*Given data*.

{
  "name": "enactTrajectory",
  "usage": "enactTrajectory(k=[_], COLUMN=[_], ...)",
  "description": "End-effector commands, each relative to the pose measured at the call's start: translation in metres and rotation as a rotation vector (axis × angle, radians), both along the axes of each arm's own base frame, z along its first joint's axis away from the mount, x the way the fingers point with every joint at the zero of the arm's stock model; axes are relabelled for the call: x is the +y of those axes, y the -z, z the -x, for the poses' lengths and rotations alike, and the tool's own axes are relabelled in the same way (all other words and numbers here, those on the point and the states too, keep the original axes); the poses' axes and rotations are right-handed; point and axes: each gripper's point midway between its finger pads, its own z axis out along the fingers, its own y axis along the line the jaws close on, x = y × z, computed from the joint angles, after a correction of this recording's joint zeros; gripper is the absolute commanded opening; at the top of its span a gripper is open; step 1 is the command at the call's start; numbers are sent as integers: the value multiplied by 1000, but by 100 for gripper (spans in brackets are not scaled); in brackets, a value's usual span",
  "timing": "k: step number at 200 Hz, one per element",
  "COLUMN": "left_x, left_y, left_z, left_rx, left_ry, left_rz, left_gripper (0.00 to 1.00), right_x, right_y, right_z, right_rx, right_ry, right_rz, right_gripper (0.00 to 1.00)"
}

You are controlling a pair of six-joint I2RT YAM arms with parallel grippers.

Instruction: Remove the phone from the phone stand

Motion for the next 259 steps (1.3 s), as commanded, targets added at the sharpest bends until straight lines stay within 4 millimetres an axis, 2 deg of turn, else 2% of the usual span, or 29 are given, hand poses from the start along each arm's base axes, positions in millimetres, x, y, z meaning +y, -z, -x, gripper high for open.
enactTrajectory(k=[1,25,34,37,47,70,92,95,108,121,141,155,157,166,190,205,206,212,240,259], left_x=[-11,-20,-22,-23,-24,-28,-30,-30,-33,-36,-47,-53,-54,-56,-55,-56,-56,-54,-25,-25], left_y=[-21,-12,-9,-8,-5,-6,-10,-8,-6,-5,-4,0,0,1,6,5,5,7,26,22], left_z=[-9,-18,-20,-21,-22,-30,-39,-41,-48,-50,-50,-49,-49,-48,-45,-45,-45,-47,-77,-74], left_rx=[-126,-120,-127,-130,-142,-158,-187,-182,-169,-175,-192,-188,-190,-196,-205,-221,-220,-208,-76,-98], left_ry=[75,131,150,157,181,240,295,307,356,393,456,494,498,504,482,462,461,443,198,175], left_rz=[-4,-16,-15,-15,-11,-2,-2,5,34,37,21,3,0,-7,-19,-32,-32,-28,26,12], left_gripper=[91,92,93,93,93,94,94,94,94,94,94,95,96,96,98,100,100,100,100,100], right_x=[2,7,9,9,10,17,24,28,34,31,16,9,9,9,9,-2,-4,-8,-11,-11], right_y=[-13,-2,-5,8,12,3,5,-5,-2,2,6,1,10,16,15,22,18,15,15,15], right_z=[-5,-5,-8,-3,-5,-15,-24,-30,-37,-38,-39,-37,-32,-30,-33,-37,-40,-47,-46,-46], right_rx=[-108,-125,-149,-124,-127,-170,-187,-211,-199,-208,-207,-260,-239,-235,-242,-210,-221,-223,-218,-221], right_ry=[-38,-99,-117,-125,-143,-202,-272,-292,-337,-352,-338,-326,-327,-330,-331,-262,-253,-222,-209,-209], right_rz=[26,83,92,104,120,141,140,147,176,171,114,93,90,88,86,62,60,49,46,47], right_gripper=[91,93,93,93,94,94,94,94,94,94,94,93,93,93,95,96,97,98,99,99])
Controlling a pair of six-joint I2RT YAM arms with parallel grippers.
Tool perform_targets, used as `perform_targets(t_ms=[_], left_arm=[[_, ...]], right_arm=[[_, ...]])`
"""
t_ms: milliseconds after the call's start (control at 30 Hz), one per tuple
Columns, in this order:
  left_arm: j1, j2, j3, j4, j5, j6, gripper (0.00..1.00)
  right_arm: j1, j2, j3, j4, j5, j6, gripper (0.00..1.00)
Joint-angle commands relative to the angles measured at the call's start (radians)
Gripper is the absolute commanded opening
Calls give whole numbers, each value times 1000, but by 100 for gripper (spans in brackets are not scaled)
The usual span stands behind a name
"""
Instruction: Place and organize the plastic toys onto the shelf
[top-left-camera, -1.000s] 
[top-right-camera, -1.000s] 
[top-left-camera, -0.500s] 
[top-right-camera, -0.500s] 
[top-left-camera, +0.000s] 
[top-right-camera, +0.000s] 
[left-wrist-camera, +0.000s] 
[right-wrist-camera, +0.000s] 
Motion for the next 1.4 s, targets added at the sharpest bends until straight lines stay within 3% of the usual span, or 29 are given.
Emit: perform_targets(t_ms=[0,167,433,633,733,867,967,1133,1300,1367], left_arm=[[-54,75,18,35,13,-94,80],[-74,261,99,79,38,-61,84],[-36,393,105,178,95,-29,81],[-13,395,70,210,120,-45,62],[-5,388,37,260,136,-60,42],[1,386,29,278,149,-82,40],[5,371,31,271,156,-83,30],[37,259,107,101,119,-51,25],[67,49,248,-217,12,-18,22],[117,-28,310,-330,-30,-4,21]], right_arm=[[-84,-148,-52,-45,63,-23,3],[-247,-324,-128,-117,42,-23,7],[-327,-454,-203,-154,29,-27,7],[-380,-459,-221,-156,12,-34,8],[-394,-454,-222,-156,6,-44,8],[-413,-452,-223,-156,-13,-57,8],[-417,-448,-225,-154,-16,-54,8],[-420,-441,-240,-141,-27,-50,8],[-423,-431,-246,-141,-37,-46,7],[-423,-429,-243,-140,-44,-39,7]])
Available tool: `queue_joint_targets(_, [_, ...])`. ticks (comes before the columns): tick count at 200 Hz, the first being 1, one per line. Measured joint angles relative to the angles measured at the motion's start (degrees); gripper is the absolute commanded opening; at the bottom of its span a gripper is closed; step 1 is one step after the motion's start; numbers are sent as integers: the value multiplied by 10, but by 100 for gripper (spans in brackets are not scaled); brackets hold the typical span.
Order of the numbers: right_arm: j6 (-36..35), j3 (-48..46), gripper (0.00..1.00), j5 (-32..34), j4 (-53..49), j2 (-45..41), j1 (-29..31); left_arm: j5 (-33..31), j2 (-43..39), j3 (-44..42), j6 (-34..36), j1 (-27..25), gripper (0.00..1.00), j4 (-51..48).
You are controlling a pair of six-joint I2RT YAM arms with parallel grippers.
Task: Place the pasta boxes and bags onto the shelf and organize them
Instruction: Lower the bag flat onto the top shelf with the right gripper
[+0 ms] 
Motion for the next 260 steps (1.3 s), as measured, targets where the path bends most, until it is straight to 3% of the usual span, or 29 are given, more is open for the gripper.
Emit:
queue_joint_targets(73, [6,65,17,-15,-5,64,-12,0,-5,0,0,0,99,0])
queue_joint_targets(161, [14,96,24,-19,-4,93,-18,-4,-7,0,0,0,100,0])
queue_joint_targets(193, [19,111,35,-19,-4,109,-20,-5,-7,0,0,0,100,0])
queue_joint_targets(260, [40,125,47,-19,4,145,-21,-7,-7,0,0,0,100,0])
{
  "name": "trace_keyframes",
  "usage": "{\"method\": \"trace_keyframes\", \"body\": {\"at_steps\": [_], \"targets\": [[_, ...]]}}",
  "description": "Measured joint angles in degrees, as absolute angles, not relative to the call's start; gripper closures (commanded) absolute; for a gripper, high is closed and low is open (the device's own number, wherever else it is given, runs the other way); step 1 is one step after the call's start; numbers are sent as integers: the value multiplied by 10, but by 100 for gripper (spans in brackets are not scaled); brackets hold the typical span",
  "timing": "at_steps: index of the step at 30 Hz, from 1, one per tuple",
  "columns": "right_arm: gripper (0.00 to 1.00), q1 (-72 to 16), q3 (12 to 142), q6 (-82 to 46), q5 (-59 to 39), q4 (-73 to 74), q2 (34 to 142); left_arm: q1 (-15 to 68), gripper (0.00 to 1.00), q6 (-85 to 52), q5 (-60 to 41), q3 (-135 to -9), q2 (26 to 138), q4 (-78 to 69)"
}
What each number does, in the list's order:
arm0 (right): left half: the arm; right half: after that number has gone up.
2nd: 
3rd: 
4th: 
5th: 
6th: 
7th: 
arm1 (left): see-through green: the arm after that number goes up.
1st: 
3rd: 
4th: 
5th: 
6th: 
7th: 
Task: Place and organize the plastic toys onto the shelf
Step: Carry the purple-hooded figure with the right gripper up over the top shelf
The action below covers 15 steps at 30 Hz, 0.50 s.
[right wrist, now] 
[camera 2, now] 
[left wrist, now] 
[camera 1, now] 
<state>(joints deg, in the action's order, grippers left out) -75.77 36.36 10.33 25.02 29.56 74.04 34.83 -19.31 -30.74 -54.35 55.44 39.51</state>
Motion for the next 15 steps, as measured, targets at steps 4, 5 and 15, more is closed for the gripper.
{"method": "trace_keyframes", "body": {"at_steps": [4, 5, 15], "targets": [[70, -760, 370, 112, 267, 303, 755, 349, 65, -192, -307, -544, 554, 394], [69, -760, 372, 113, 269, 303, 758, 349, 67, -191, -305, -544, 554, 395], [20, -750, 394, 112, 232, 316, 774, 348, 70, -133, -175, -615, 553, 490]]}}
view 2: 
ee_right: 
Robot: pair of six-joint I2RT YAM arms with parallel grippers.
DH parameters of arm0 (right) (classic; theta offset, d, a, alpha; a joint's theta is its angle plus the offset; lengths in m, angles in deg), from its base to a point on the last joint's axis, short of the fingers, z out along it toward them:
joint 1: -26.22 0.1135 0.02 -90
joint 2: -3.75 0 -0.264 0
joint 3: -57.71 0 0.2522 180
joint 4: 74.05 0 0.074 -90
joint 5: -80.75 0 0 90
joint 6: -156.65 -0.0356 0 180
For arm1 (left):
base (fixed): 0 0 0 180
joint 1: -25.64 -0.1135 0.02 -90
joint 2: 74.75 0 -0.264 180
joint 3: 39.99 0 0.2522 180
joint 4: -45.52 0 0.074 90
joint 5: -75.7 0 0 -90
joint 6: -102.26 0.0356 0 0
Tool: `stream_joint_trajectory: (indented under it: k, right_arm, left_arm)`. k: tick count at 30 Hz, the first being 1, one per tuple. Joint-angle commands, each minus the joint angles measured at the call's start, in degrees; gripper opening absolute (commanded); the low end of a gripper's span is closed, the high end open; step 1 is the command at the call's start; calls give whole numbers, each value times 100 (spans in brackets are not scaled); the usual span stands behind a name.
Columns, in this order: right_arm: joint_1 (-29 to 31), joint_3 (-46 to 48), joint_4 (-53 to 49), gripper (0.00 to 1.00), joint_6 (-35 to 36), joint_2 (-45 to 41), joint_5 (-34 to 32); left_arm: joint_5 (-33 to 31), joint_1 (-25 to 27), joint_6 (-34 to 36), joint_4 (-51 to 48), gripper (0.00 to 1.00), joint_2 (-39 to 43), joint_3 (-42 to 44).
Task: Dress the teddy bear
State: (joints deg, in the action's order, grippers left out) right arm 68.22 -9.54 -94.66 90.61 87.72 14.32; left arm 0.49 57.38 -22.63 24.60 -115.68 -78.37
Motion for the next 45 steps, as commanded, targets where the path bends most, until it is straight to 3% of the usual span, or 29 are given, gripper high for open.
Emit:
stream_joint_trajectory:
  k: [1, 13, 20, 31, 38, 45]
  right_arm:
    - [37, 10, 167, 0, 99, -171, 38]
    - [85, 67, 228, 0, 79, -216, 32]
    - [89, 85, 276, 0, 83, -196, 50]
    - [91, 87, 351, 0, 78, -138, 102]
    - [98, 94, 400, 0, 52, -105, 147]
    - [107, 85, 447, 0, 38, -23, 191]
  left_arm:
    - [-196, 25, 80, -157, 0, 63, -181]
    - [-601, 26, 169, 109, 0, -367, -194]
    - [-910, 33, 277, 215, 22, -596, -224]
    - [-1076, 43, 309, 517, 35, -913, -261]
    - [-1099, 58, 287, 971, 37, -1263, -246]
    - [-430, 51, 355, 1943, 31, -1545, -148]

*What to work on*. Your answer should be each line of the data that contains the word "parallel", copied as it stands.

*Solved problem*.
You are controlling a pair of six-joint I2RT YAM arms with parallel grippers.
Controlling a pair of six-joint I2RT YAM arms with parallel grippers.
You are controlling a pair of six-joint I2RT YAM arms with parallel grippers.
Robot: pair of six-joint I2RT YAM arms with parallel grippers.

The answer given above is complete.